__Exercise aim__
Could you please write out each line of the records exactly, minus the pictures?

(Records contained in a dataset)
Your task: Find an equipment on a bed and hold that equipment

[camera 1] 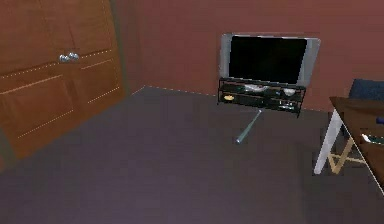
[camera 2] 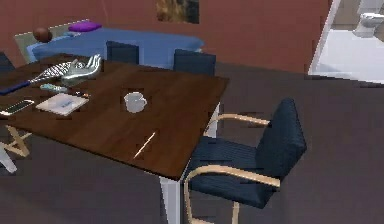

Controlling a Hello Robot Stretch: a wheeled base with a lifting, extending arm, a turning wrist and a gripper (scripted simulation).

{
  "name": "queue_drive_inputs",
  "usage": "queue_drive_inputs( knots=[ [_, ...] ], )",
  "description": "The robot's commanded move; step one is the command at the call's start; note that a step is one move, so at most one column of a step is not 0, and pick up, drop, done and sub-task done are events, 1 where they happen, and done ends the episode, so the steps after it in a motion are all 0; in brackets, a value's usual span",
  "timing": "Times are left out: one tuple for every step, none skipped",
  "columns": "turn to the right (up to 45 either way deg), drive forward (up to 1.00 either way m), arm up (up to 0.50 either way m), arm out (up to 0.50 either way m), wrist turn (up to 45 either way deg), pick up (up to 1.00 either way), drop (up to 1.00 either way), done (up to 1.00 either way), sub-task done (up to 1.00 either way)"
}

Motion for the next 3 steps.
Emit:
queue_drive_inputs(
  knots=[
    [18.0,0.00,0.00,0.00,0.0,0.00,0.00,0.00,0.00],
    [3.0,0.00,0.00,0.00,0.0,0.00,0.00,0.00,0.00],
    [0.0,1.00,0.00,0.00,0.0,0.00,0.00,0.00,0.00]
  ],
)
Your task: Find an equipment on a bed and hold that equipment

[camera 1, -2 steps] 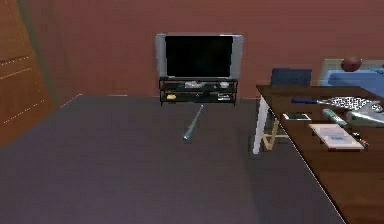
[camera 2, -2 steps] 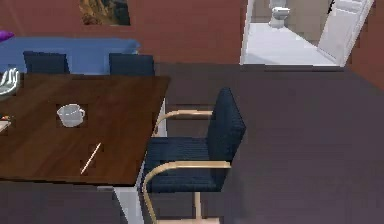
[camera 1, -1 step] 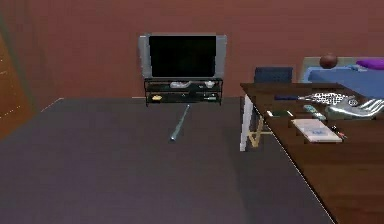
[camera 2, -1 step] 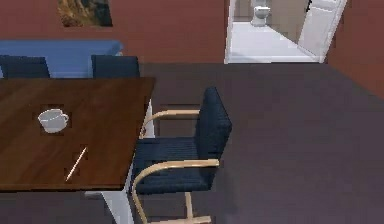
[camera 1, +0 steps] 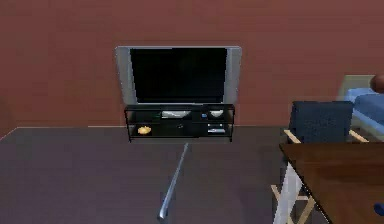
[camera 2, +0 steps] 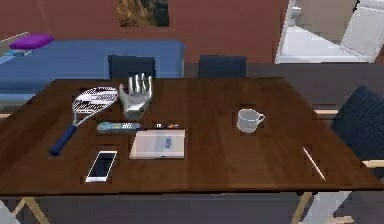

__Task result__
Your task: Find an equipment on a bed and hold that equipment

[camera 1] 
[camera 2] 

Controlling a Hello Robot Stretch: a wheeled base with a lifting, extending arm, a turning wrist and a gripper (scripted simulation).

{
  "name": "queue_drive_inputs",
  "usage": "queue_drive_inputs( knots=[ [_, ...] ], )",
  "description": "The robot's commanded move; step one is the command at the call's start; note that a step is one move, so at most one column of a step is not 0, and pick up, drop, done and sub-task done are events, 1 where they happen, and done ends the episode, so the steps after it in a motion are all 0; in brackets, a value's usual span",
  "timing": "Times are left out: one tuple for every step, none skipped",
  "columns": "turn to the right (up to 45 either way deg), drive forward (up to 1.00 either way m), arm up (up to 0.50 either way m), arm out (up to 0.50 either way m), wrist turn (up to 45 either way deg), pick up (up to 1.00 either way), drop (up to 1.00 either way), done (up to 1.00 either way), sub-task done (up to 1.00 either way)"
}

Motion for the next 3 steps.
Emit:
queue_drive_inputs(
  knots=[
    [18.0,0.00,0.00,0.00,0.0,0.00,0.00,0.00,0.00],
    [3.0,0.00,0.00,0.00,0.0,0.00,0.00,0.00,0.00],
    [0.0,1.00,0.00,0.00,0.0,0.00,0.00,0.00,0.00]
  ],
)
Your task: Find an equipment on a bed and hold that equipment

[camera 1, -2 steps] 
[camera 2, -2 steps] 
[camera 1, -1 step] 
[camera 2, -1 step] 
[camera 1, +0 steps] 
[camera 2, +0 steps] 

Nothing else goes in the answer.